You are asked to filter the data below and copy every line holding "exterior".

START Records provided

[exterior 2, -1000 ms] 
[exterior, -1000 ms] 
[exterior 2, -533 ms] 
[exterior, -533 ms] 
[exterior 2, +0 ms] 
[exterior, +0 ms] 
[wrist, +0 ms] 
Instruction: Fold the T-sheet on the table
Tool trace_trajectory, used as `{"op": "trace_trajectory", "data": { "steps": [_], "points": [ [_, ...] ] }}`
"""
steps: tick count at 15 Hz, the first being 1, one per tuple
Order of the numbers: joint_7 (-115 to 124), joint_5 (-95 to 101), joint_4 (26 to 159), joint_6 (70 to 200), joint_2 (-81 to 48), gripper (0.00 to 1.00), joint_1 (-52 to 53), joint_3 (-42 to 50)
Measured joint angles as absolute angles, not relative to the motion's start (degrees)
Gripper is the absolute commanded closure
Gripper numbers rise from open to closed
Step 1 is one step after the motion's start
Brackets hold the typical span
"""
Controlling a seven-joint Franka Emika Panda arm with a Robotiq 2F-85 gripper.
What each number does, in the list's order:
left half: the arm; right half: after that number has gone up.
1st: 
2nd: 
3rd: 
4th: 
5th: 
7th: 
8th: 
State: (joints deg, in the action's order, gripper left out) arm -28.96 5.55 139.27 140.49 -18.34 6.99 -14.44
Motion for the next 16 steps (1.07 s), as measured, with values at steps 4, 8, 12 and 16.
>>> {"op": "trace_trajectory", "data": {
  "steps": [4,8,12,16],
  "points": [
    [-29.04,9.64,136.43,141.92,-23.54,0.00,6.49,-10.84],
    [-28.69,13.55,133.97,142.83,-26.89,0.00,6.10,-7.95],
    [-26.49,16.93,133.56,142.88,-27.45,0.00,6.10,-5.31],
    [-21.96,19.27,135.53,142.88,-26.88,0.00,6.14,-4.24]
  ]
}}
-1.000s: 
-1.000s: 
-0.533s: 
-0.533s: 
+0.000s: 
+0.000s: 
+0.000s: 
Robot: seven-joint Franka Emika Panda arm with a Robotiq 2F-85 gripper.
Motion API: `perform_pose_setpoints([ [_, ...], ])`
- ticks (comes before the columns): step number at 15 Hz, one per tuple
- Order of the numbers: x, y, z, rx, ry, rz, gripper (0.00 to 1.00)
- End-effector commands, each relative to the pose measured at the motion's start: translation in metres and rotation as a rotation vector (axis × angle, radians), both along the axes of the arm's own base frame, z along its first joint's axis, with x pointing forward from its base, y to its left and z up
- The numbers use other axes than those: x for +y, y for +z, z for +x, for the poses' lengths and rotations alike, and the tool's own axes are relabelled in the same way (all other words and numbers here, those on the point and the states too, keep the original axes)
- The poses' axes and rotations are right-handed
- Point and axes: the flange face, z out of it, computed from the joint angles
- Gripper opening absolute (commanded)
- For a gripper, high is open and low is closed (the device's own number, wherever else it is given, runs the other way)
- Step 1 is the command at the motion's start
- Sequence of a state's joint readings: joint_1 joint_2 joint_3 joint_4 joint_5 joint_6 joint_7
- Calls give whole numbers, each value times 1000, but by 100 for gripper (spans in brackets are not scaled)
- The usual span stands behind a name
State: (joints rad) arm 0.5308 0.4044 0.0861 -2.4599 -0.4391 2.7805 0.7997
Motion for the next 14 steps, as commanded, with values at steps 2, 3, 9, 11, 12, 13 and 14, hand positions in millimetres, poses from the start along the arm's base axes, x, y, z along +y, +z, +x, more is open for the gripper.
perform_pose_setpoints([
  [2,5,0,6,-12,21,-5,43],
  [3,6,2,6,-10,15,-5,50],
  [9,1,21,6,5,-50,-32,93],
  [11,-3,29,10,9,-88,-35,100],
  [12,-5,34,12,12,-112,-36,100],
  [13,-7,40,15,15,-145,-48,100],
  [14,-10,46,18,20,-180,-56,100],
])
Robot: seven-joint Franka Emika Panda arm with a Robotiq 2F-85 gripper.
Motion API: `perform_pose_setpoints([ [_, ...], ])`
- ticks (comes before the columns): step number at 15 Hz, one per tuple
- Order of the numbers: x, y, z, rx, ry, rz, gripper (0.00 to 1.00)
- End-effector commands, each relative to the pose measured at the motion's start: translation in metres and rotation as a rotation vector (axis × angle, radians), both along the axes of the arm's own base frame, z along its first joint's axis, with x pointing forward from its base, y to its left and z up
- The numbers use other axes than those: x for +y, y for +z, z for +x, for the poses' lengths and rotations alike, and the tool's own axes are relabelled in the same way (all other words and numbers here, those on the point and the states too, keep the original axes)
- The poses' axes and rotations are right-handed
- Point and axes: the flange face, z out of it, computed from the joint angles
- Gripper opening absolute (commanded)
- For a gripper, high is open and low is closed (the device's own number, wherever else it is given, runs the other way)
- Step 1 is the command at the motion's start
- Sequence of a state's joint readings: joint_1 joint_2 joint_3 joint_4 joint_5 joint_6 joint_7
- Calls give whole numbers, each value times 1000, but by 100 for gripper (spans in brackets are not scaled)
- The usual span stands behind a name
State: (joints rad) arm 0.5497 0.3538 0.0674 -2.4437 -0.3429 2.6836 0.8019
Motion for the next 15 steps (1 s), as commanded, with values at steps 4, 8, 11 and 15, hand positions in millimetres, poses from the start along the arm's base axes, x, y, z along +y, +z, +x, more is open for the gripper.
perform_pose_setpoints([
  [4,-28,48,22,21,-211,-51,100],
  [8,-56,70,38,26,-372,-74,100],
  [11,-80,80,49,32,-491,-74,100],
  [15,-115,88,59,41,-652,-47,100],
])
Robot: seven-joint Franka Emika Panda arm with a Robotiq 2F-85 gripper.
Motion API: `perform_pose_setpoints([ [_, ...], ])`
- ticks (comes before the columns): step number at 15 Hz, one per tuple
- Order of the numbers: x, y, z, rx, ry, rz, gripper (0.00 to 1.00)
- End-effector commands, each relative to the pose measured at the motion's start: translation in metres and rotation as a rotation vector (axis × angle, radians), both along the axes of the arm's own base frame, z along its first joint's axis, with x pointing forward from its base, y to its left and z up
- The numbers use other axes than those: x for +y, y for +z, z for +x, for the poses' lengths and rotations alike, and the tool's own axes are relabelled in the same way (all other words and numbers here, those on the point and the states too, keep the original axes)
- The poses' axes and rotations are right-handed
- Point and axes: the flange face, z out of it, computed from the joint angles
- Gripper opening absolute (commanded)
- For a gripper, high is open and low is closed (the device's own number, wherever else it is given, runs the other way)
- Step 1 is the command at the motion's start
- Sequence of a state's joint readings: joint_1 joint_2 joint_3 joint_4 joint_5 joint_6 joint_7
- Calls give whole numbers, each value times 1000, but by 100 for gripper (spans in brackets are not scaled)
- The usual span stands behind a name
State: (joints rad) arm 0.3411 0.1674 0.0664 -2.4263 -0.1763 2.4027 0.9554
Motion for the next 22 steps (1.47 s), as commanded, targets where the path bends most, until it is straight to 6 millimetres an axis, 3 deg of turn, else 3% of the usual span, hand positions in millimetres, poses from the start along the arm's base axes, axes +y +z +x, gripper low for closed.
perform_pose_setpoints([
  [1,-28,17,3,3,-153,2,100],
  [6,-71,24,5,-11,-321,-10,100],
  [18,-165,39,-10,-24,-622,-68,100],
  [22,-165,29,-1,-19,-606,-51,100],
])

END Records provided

— Answer area —
[exterior 2, -1000 ms] 
[exterior, -1000 ms] 
[exterior 2, -533 ms] 
[exterior, -533 ms] 
[exterior 2, +0 ms] 
[exterior, +0 ms] 

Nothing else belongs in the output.